TWO community learning centres (CLCs), which were built in Ha-Motsu and Ha-Teko villages at a cost of M450 000, will be officially opened on Tuesday and Wednesday respectively.
The CLCs were constructed through the collaboration of the United Nations Educational, Scientific and Cultural Organization (UNESCO), Africa Bridge Programme and funded by the Korean National Commission for UNESCO (KNCU) in partnership with the Lesotho National Commission for UNESCO.
KNCU Secretary General, Dong-seok Min, is set to hand over the CLCs, with Education and Training Minister, Mahali Phamotse, officially opening the facilities which were constructed in 2013 and 2014 respectively.

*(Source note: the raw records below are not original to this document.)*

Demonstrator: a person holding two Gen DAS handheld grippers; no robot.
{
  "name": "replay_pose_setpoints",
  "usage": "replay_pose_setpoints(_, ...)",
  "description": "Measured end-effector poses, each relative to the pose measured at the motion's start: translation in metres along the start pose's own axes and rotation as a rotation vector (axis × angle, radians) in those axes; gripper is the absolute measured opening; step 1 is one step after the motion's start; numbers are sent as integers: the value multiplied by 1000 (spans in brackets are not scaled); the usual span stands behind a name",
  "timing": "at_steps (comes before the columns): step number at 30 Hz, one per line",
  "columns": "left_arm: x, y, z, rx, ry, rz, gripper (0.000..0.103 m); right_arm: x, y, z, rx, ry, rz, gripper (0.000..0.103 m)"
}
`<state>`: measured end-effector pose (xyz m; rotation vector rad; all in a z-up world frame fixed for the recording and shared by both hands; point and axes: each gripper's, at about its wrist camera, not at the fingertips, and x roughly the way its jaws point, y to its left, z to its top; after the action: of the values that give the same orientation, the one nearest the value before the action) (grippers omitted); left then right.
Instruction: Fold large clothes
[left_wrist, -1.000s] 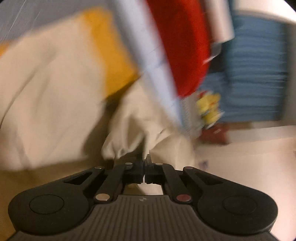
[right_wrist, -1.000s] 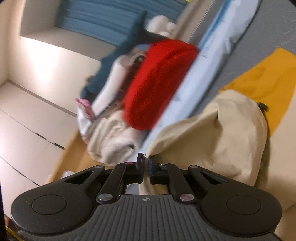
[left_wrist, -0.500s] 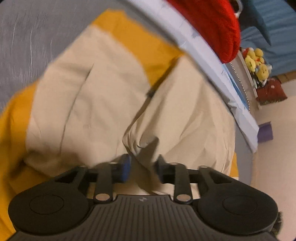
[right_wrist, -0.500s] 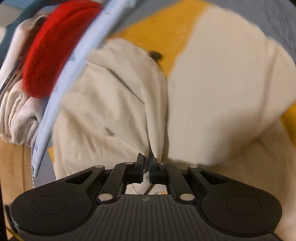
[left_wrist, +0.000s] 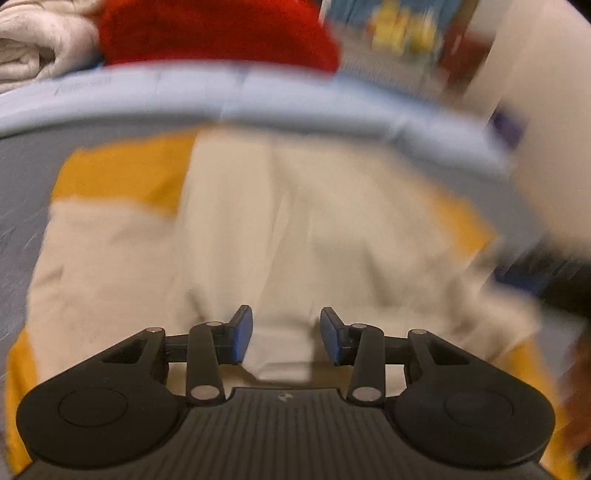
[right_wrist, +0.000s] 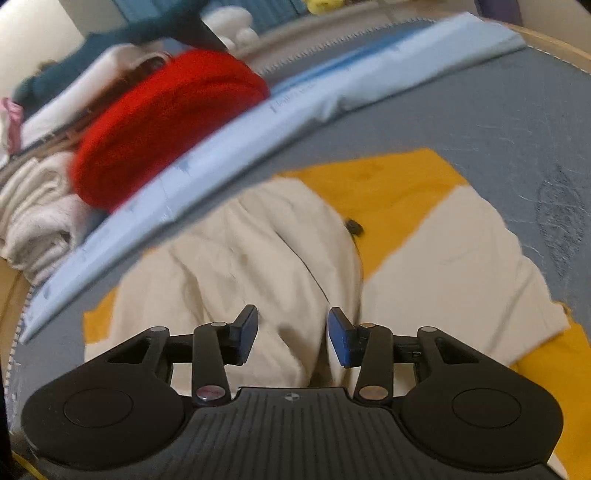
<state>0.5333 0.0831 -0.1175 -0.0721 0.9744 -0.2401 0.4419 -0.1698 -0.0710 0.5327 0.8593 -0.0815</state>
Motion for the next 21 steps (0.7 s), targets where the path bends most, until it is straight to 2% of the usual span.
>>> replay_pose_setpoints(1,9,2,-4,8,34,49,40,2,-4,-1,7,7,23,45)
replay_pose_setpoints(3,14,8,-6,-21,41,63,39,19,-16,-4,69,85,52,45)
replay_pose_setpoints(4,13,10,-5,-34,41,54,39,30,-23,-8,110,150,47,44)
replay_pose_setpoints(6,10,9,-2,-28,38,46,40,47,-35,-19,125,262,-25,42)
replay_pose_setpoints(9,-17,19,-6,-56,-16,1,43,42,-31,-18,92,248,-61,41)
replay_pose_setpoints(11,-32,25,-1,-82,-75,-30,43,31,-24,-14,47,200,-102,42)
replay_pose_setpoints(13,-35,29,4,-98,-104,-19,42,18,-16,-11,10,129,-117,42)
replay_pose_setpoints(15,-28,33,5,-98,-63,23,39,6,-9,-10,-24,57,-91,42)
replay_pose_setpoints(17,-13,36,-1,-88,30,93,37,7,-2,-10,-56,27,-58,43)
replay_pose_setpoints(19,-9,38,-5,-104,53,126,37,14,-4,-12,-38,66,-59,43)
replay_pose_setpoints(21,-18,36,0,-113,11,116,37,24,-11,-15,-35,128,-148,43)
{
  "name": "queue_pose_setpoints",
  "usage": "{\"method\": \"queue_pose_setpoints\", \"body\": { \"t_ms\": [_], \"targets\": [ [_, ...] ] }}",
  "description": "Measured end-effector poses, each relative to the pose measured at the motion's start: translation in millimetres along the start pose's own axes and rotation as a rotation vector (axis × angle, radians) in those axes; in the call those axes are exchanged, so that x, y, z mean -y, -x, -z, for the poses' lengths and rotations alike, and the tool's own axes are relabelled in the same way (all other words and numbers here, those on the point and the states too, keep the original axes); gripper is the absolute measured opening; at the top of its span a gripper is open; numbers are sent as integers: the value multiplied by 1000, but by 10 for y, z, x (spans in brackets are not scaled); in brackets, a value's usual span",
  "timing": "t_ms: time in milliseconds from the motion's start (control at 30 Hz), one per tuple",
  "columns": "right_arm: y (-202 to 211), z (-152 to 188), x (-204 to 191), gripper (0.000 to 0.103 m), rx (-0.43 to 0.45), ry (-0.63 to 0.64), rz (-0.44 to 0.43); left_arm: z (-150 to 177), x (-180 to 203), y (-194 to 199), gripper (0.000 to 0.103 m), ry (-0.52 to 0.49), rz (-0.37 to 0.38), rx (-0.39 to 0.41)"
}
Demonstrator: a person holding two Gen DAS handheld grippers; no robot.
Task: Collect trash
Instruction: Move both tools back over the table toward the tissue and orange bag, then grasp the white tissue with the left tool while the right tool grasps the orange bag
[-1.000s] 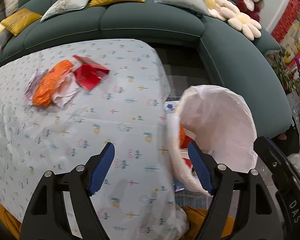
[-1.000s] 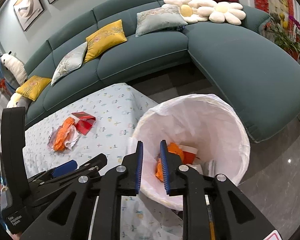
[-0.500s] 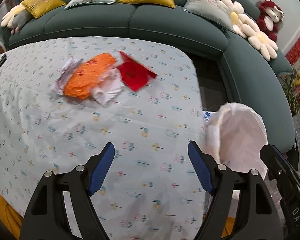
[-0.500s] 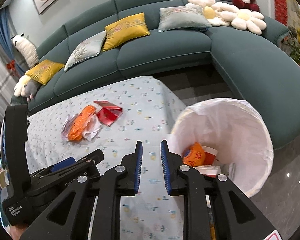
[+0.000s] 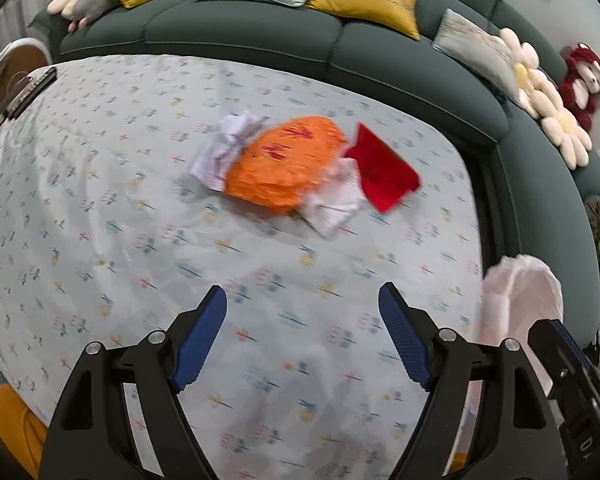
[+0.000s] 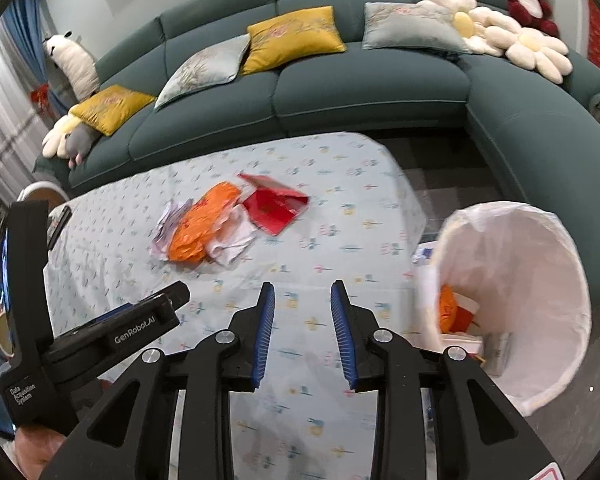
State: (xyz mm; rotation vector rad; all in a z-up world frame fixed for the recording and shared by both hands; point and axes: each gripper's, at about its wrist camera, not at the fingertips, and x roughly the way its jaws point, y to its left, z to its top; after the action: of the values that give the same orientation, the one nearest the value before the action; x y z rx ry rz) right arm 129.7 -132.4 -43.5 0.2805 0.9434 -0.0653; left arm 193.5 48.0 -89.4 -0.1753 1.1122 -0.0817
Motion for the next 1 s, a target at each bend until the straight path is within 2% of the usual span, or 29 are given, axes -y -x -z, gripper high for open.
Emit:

According to KNCU’s project manager, Moonju Kim, the multi-purpose facilities could be used as libraries, for extra lessons, literacy education and as a community meeting point.
She said the CLCs would particularly benefit kindergarteners and illiterate people in remote communities.
“The learning centres are designed to accommodate pre-school students from the ages of 3-5 years. The second target group is those people who don’t know how to read and write,” Ms Kim said.
“In Ha-Motsu, we have 31 pre-school students, up from the initial nine students who had registered. We also have 14 students in the literacy class. In Ha-Teko, we have 48 pre-school students while the literacy class is yet to start.”
She said they chose Ha-Motsu and Ha-Teko villages after realising “they had the greatest need in terms of accessing education facilities”.
“In Ha-Motsu there was no pre-school facility and the area has only one primary school. So we are providing them with access to education through the learning centres,” said Ms Kim.
“Our aim, through the CLCs, is to bring hope to remote areas in Sub-Saharan Africa through education.”
She said the facilities also boasted a cafeteria for the kindergarteners, a kitchen, dining room, sleeping room and a solar water pump courtesy of South Korean carmaker Hyundai.
She said that they had also involved the surrounding communities in the project to change their “dependency attitude to an ownership mindset”.
“To sustain the project we introduced poultry and vegetable gardening to help them raise income for their daily needs,” Ms Kim said.
“During the construction, we had more than 100 volunteers with men building while women were fetching water.
“The community has had to see that it’s their project and it’s important for their community development.”
She added that the project was funded by well-wishers from South Korea, while the government of Lesotho also pledged to pay for the students’ tuition.
The project is also being run in South Africa, Zambia, Rwanda, Malawi and Zimbabwe.